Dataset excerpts
------------------------------------------------------------------------

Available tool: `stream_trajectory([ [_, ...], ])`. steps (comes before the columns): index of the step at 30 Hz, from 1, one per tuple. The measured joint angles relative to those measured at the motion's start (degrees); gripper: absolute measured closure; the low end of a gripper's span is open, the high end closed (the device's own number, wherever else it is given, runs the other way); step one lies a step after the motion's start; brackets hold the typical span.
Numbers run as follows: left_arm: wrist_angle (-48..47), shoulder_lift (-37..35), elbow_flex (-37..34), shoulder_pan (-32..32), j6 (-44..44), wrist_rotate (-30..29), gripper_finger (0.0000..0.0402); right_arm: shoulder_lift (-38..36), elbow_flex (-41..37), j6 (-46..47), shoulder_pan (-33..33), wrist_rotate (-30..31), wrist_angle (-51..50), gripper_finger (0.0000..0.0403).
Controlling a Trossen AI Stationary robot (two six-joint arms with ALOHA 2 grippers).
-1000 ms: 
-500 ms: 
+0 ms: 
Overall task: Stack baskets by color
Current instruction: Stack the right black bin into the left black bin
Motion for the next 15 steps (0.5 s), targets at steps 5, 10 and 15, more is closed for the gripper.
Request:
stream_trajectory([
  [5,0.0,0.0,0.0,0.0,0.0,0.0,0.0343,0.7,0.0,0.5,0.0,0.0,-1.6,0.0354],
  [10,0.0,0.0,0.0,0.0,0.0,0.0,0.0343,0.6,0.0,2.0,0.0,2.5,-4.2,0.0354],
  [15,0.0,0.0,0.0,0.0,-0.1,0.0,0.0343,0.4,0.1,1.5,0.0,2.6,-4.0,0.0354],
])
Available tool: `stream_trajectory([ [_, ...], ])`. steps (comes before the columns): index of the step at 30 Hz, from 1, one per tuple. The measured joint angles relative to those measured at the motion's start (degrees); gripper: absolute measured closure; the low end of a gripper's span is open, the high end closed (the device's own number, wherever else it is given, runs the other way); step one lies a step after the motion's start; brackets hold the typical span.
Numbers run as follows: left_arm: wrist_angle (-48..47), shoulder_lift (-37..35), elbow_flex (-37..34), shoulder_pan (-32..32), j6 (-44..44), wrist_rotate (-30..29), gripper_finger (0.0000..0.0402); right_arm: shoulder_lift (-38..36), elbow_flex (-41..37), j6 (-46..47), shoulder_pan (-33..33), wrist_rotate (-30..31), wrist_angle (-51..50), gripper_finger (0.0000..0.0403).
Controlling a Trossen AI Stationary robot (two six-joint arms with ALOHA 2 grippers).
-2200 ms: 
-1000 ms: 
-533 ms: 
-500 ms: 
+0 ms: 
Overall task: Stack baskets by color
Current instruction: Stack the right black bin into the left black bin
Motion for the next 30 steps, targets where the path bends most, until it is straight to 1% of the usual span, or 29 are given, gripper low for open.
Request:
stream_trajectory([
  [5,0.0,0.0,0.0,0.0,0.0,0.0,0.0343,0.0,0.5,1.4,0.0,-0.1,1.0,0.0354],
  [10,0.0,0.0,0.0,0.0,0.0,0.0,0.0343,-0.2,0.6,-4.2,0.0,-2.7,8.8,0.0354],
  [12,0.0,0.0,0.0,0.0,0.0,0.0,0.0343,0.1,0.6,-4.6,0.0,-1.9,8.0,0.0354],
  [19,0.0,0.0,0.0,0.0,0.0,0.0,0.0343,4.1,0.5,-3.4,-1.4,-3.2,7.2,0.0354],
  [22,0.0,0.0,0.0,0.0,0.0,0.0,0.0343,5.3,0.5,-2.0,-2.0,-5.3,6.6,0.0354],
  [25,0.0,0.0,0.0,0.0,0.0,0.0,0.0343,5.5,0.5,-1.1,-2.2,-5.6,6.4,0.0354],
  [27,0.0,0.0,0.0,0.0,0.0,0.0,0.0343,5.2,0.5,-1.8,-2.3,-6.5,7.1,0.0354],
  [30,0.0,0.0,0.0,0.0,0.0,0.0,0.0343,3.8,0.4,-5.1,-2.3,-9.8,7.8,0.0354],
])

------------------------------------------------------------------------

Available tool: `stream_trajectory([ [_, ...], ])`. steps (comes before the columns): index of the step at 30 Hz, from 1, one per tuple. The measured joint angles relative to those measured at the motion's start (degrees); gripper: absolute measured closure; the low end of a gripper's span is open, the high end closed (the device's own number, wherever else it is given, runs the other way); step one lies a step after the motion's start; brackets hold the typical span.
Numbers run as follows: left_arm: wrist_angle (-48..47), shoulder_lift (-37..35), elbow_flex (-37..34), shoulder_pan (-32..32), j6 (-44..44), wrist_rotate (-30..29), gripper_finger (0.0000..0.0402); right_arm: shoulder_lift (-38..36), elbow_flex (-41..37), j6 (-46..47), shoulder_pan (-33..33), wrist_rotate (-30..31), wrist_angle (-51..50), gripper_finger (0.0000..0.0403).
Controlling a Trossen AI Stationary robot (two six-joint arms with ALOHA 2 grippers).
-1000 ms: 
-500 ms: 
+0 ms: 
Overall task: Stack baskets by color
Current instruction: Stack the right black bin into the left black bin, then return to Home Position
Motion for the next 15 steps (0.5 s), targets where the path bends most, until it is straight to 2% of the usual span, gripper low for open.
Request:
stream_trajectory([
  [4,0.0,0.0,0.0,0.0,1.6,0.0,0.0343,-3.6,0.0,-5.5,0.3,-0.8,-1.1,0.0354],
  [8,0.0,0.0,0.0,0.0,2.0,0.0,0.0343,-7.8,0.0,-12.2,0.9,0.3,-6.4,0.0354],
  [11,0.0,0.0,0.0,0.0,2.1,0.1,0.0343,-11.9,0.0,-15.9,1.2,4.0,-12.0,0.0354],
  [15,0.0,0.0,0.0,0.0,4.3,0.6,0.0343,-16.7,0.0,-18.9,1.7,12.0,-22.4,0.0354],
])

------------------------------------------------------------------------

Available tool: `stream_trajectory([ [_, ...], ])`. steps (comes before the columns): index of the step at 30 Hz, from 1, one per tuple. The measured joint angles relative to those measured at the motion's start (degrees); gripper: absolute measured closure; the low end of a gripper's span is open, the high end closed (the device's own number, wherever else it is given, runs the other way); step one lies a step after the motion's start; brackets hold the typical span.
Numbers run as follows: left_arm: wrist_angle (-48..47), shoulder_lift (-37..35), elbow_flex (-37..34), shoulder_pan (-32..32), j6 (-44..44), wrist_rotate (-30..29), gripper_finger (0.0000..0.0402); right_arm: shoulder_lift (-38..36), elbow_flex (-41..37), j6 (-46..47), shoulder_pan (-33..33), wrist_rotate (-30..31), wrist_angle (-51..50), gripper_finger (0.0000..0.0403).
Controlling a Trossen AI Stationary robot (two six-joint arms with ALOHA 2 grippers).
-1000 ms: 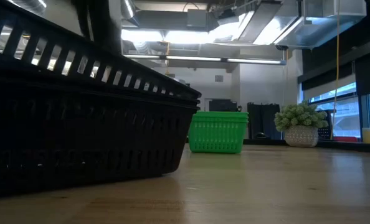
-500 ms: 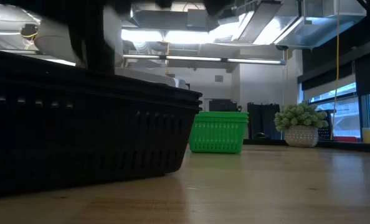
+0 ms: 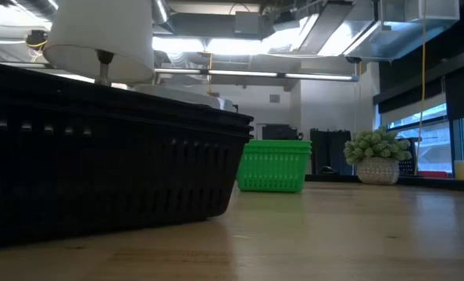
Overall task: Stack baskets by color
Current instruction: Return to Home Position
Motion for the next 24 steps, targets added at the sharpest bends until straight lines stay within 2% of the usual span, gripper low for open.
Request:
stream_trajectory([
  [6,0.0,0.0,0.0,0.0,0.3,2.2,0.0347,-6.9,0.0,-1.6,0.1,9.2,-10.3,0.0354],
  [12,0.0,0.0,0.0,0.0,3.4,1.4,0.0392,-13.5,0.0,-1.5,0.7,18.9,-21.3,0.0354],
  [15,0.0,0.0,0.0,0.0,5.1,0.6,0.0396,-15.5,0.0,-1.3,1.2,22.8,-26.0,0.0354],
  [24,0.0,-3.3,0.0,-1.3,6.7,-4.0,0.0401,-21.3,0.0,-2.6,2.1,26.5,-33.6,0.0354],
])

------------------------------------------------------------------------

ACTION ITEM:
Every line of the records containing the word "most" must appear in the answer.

RESULT OF THIS TASK:
Motion for the next 30 steps, targets where the path bends most, until it is straight to 1% of the usual span, or 29 are given, gripper low for open.
Motion for the next 15 steps (0.5 s), targets where the path bends most, until it is straight to 2% of the usual span, gripper low for open.

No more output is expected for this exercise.